Now, when a man is hungry, he can take a drink of water and go to sleep in a warm bed and forget his hunger until morning. But we had no water and no warm bed, and the night was too cold to sleep without cover. We built a large fire but it cooked us on one side while the other side froze. And I've got to tell you, saddles make very poor pillows. In the movies I have seen cowboys use saddles for pillows, but this was no movie, this was for real. And furthermore, I was no cowboy, just a poor farmer trying to pick up an extra dollar to keep body and soul together while fighting my way through a wicked depression.

Again it looked as if the devil was after me for sure. But I didn't really think he would stoop so low as to get my own blood brother to help him. I didn't see how the devil could do this to me, after all the things I had done for him. Just the thought of some of the things I had done for him caused my spine to tingle, and I moved a little closer to the fire. I wondered whether it was the chill of the night, my fear of the darkness, or the thoughts of my past that made me shiver and move closer. Anyway the night was totally dark and cold and damp, and I was completely miserable. In such misery the one best thing I could wish for was daybreak, and when it finally began to push the black out of the eastern sky, it was a welcome sight, and I was glad.
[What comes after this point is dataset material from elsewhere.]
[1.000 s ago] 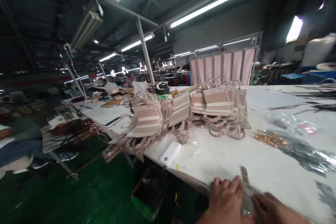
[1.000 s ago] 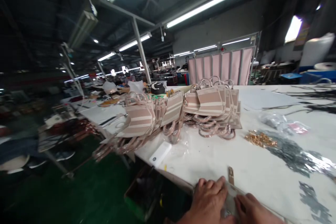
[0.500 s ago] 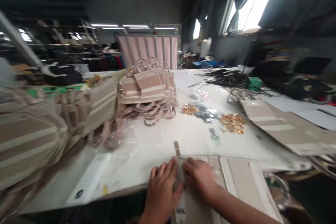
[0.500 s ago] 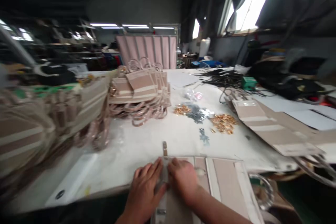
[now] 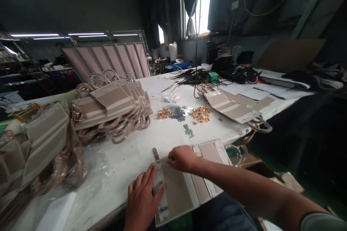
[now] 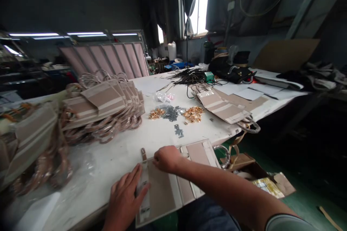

We saddled up early and pushed on. Before noon we left the highway and funneled the herd through a gate and out into open ranch pasture. Still the Jersey cow simply refused to stay with the others. On the highway she could only go forward between the fences, but here in the pasture she could go all directions. When we came to the next ranch house, we borrowed a corral long enough to catch the cow and put one end of a rope around her horns and the other end around the neck of a large Hereford cow. That ended our trouble with the Jersey cow. Things went so smoothly after that, we could hardly believe it.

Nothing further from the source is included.